El problema era que Maite nunca estaba sola pues siempre había con ella una amiga que parecía actuar de carabina. Por ello, decidió que debía procurar alejarla de ese escudo protector y tenerla cerca de él fuera de la facultad y, con ese objetivo, logró que se apuntara a unas clases de refuerzo que se impartían en una academia cercana. Y así fue como las puertas del cielo se le abrieron de par en par, penetrando en la antesala del paraíso, con Maite a su alcance, sin obstáculos que salvar y con las únicas miradas cómplices de los pocos compañeros de la clase vespertina de matemáticas. Podría hablarle antes y después de las clases, acompañarla un trecho al término de las mismas y así, poco a poco, ir estrechando lazos hasta…. bueno, hasta donde sus posibilidades y la diosa fortuna le llevaran, tampoco quería hacerse demasiadas ilusiones. Pero se las hacía.

Transcurrieron los primeros días en el nuevo escenario y, poco a poco, fue calentando motores. Maite, la única chica del grupo, se sentía un poco cohibida ante tanto varón pero para eso estaba él, para darle confianza y ganarse su afecto con sus comentarios y ocurrencias atropelladas. Durante los minutos que precedían a la clase, mientras esperaban en el vestíbulo a que salieran los alumnos del grupo anterior, charlaban animadamente y él ponía a prueba su seguridad y su incipiente poder de seducción. Pero los días pasaban volando y no hacía demasiados progresos. Pero tiempo al tiempo, debía tener paciencia y perseverar pues era preferible ir despacio pero seguro, pensaba.

Al cabo de unas semanas, cuando ya se creyó con el valor suficiente para dar el gran paso, iba andando por la calle, ensimismado y pensando, como siempre, en ella, en dirección a la academia, cuando la vio unos metros por delante. Pero no iba sola. Un chico, vistiendo traje, de porte clásico, repeinado y algo mayor, la tenía sujeta por la cintura y ella, de vez en cuando, apoyaba lánguidamente la cabeza en su hombro mientras avanzaban a paso lento y acompasado. Redujo la marcha para no tener que adelantarlos y para contemplar la escena con más detalle, una escena que revelaba claramente a un par de enamorados que, para prolongar al máximo el placer de compartir un dulce momento, parecen querer detener el tiempo. No fueron necesarios más detalles para comprender que estaba derrotado mucho antes de iniciar la batalla.
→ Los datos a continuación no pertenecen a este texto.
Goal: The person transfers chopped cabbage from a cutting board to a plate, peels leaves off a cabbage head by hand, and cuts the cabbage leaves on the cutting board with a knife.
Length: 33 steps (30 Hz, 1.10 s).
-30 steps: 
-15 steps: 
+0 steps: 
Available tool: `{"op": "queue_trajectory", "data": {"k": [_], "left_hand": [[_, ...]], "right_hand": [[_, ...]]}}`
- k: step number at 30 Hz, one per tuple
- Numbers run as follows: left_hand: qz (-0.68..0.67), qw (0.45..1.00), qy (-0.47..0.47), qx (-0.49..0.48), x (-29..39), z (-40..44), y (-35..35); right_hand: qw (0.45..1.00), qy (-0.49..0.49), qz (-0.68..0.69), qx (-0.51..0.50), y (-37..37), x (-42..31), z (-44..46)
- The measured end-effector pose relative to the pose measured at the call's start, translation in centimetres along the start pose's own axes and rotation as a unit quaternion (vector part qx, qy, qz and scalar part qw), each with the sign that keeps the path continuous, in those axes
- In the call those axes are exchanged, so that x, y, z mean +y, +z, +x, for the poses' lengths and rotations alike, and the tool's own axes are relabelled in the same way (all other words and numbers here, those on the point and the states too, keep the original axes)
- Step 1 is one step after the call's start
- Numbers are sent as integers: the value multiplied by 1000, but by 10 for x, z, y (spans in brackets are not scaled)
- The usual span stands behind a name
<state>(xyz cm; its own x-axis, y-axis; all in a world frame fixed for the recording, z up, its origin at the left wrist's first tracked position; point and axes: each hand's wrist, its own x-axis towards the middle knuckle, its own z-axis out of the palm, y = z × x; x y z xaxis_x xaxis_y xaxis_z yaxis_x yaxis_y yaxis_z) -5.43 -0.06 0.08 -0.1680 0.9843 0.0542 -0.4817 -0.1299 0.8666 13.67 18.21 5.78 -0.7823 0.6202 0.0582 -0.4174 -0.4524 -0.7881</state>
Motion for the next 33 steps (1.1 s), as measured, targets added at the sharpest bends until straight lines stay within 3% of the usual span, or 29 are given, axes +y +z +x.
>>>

Al llegar al portal de la academia, un modesto achuchón y, como colofón, un tierno beso vino a sellar una despedida que para ellos sería una separación pasajera pero para él representaba un adiós definitivo a lo que hubiera podido y no llegó a ser.

Desde aquella aciaga tarde, Maite volvió, muy a su pesar, a ocupar un puesto en su vida como simple compañera de clase y como era muy respetuoso con las relaciones ajenas y no se sentía capaz de triunfar, se mantuvo todo lo alejado de ella que le fue posible, teniendo que contentarse con las miradas furtivas a ese perfil que tan bien conocía y a devolverle la sonrisa cuando era pillado in fraganti en su actitud de observador. El mayor sacrificio para él fue que, teniéndola tan cerca, debía mantener esa distancia que marca el simple compañerismo. Si antes deseaba que amaneciera un nuevo día para volverla a ver, desde entonces deseó que el curso terminara cuanto antes para que las distintas orientaciones académicas que sabía que iban a seguir, la apartaran definitivamente de su camino y sus pensamientos. 

Mucho antes de acabar el curso, le vino a la mente y a la garganta aquella triste canción: Adiós Maite, Maitetxu mía, muero al vivir sin ti.